Para todo chileno o chilena, remontarse a la década de los 60’, es traer el triste recuerdo que nos ha marcado como país, el movimiento telúrico que remeció a una importante parte del territorio y por cierto, descargando su mayor fuerza en incipientes regiones del sur, como en el caso de Valdivia donde todavía se observan las consecuencias del terremoto. El mayor desastre de la época contemporánea que tengamos memoria. Sus efectos y nivel de destrucción, eran impensados para cualquiera.
A solo 2 años de ocurrido aquello y cuando todos los esfuerzos se centraban en la compleja reconstrucción y reparación de las zonas más afectadas y también del ánimo ciudadano, surge un proyecto ambicioso y digno de un Quijote; postular en el ámbito deportivo a Chile, nada más y nada menos, como sede del Mundial de Futbol de 1962.
Todavía parece una locura, ni hablar en ese entonces.
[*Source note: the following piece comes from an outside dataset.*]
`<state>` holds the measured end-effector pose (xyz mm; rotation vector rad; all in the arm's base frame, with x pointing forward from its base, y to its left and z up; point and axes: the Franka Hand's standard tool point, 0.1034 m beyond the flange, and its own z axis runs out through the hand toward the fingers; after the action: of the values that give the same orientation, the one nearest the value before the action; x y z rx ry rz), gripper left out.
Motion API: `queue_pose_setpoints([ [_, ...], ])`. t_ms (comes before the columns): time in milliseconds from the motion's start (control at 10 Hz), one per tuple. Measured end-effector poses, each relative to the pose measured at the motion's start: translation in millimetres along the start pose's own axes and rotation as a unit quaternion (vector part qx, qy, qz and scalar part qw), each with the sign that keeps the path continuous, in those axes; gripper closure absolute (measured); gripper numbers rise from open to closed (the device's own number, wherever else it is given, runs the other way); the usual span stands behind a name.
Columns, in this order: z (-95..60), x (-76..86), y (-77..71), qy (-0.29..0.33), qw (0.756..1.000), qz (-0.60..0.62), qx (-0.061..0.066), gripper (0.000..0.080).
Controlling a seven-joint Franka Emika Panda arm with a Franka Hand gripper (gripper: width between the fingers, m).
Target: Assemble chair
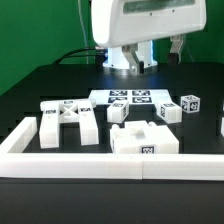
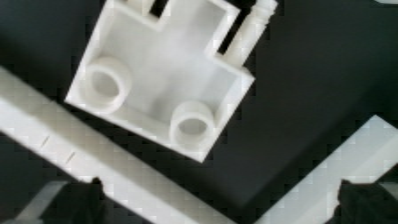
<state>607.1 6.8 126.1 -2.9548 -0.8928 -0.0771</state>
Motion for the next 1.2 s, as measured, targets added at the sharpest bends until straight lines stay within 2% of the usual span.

No debieron ser pocos los que consideraron la idea como una verdadera acción, demencial o temeraria sin ningún sentido. Frente a semejantes condiciones en las que se hallaba ese país de 1962 y en donde existían claramente, una serie de requerimientos y necesidades básicas que había que priorizar.
A pesar de todo, el golpe sufrido por la naturaleza dos años antes no fue obstáculo para esa dirigencia que estaba obsesionada con dar un respiro y un espacio al país, objeto se evadiera del trauma que persistía aun de la tragedia experimentada.
Obviamente que otros países mantenían las mismas aspiraciones y probablemente en mejores condiciones que el nuestro. No había duda de que podían y sobradamente otros tantos frente al Chile post desastre. Como en otras tantas circunstancias, la pelea volvía a ser desigual y así lo veía el mundo. Desde la FIFA se hablaba de aquellos que “lo tenían todo”.
De esa misma expresión el entonces dirigente del fútbol nacional de la época Carlos Dittborn habría esgrimido otra que se transformaría en el lema de del mundial del 62 y posteriormente, en frase popular para representar aquello de alcanzar lo imposible: “Porque no tenemos nada, lo queremos todo”.
Del resto de la historia, bien la conocemos los mozuelos de la época, y por qué la Jules Rimet empezó a ser cada vez más familiar y conocida.
Entre los conocidos álbumes y figuritas de coleccionables e intercambiables que permitían conocer a cada selección, bandera e ídolo deportivo, también se pudo apreciar el resultado de la construcción de nuevos estadios, refacción y modernización de instalaciones y espacios que serían utilizados por los visitantes. La ciudadanía se involucró de tal forma que terminó siendo una verdadera fiesta del balón.
El comercio, las industrias, la hotelería, todos tenían algo que aportar. La locomoción, el transporte urbano, absolutamente todo giraba en torno al esperado mundial.
Recuerdo aún en nuestra ciudad, vibrábamos con el evento desde el primer momento. A tal punto que los establecimientos Salesianos de aquel entonces, a semanas del evento futbolero, dieron en organizar su propio mundial y cada establecimiento aportó con equipos que representaban a países asistentes a esa fiesta. Inolvidable aquello en el otrora Gimnasio de la Confederación Deportiva de Magallanes.
Hombres y mujeres, espíritu, temple y compromiso como el de Carlos Dittborn y su equipo es el que muchas veces hace falta cuando parece que el objetivo es imposible y todo resulta en contra.
Gente que centraba su compromiso en una obra y no cejaban hasta concluirla, y de buena manera.
Chile y quienes hoy pretenden conducirlo, no deben desechar estos dignos ejemplos que inspiran e invitan a imitarlos.